The data are/is in!

Recently, it has come to my attention that I use data as a singular noun, as in “The data is nominal” rather than the plural Latinate form that it technically is, as in “The data are nominal.” To those who brought it to my attention, it is a simple mistake. Fix it. Move on.

But, hold up. I’m not so sure about that. I do not like my natural language use corrected. I will use singular they in writing. I will use so as an adverbial connector while speaking. And, dammit, I will use data in the singular.

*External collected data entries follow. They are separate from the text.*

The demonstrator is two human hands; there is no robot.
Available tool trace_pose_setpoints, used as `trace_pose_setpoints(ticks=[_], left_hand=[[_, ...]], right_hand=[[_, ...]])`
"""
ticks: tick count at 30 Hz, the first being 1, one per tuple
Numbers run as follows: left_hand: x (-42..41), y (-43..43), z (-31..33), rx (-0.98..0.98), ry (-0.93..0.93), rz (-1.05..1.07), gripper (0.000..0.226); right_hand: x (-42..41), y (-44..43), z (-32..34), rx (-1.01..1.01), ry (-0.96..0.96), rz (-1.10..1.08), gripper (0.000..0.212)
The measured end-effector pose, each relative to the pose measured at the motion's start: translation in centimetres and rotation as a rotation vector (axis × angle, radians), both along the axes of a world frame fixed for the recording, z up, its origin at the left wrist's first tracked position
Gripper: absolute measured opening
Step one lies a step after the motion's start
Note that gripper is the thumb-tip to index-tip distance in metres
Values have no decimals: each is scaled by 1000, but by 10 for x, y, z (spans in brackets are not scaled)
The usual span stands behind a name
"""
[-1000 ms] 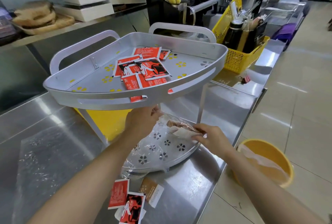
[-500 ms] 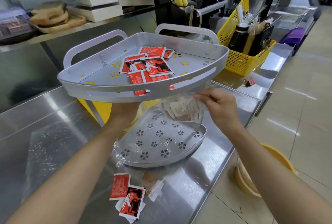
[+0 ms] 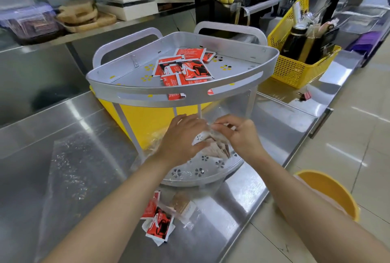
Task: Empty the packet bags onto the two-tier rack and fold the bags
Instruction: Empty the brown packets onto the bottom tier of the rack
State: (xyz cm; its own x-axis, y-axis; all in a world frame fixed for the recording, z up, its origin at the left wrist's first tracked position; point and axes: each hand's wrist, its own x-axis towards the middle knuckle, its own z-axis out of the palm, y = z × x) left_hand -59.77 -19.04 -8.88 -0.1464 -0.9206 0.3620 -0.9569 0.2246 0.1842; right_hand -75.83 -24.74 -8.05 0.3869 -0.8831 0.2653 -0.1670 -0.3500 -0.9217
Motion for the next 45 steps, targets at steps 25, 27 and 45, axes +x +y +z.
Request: trace_pose_setpoints(ticks=[25,27,45], left_hand=[[-7,8,9,-277,673,346,20],[-8,9,12,-263,731,371,18],[7,19,-28,-183,1114,659,48]], right_hand=[[11,2,22,-305,63,-169,15],[16,0,24,-201,126,-99,19],[13,-16,43,-48,-285,-157,22]])
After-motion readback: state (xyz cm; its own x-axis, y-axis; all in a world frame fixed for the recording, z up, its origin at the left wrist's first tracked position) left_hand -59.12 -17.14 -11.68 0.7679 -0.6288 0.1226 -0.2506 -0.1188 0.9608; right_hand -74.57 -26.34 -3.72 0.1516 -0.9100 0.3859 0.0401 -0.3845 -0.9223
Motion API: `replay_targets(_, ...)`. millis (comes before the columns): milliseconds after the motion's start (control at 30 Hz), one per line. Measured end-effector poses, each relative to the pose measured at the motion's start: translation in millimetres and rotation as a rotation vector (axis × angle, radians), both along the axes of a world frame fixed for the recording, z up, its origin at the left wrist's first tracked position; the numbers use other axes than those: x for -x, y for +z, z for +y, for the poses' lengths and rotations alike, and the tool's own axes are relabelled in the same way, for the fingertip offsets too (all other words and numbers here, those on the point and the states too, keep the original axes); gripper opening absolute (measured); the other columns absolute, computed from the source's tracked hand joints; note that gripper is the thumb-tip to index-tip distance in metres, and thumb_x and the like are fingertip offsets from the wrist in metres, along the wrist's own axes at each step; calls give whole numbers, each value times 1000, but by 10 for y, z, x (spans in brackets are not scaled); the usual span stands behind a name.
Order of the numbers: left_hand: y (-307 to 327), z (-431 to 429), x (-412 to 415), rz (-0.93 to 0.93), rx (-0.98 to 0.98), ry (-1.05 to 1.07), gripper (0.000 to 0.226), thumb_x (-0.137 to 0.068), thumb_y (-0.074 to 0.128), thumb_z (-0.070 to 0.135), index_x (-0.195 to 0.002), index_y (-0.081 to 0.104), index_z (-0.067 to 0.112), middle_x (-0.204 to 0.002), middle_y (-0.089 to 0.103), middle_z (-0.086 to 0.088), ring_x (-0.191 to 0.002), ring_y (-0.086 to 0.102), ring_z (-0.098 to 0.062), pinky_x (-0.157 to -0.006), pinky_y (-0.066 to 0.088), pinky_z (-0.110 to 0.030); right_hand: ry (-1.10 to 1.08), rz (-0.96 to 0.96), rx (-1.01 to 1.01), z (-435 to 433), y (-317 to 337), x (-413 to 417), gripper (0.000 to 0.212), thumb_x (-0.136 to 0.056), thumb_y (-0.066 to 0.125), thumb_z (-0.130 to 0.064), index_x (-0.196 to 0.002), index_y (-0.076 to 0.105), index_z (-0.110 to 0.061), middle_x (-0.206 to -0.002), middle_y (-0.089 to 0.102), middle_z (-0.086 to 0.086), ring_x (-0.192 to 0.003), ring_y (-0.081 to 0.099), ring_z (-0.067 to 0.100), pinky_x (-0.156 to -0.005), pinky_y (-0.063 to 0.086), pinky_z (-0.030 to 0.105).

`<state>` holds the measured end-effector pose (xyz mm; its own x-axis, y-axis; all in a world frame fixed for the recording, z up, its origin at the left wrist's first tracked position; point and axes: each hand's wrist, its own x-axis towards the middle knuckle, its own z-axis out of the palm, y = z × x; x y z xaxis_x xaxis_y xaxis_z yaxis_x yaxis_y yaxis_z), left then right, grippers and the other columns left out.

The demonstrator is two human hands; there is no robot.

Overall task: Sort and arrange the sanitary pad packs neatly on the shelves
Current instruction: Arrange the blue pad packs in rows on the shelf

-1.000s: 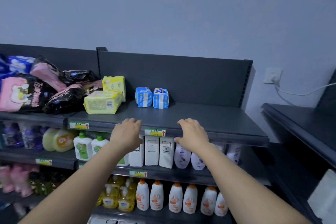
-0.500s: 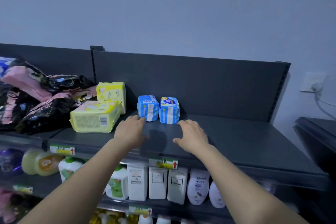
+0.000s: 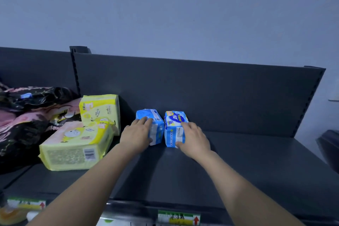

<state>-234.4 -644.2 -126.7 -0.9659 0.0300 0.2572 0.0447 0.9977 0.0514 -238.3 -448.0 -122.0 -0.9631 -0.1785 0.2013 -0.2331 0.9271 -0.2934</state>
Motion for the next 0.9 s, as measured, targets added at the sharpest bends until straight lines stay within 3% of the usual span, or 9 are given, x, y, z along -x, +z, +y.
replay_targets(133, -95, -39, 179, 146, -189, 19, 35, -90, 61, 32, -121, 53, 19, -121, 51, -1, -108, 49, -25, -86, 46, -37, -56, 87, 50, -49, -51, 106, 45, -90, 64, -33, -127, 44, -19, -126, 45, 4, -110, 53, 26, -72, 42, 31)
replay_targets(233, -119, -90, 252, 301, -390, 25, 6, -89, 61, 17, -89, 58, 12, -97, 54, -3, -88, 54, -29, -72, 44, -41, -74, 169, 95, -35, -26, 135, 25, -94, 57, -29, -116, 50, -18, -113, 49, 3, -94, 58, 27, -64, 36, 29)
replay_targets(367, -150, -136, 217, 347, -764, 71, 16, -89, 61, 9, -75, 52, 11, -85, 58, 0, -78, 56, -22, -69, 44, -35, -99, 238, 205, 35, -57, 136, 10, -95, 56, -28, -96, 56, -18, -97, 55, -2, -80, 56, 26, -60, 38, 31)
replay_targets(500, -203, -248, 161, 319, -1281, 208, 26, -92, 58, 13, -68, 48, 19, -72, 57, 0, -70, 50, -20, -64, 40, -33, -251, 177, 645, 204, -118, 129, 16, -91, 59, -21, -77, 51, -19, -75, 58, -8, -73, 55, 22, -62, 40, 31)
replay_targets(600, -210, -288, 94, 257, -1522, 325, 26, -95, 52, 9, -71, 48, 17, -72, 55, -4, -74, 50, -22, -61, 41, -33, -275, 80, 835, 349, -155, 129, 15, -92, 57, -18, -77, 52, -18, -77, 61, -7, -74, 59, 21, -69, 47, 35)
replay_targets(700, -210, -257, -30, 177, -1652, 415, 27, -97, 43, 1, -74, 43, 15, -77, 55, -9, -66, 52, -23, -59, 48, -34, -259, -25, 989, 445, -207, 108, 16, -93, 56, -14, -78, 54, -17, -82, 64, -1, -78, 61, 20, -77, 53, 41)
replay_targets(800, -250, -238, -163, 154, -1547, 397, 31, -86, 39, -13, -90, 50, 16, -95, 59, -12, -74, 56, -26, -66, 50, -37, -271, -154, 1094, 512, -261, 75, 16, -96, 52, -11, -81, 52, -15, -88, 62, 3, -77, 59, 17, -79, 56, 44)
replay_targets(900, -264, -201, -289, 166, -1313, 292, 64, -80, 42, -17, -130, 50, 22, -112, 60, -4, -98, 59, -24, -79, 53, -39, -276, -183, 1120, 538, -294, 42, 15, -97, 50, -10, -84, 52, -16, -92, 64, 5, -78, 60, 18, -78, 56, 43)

Is this just my youthful rebellious spirit? Am I on the vanguard of language change? Am I right? Are they wrong? The answer, as you can guess is yes and no. Both “data is” and “data are” seem acceptable. Here’s the evidence:

1. Twitter

I first turned to Twitter with a poll.

Validation! But, I wanted a more reliable data source, so I began looking at more scientific linguistics tools.

 

2. Google N-Gram Viewer

The Google N-Gram viewer (see graph below) tells me that, although “data are” is more common, “data is” is also common and has been rapidly increasing in usage in books since the late 1940s. Interestingly, “data are” skyrocketed the 1970s and peaked in the early 1980s (when I was born) and has been in free fall since then. “Data is” hit a small peak around 2000, when I was in college and probably was exposed to more data-based ideas. Similar to “data are,” “data is” has been in decline (I have no guess as to why) and now they are both similar in frequency.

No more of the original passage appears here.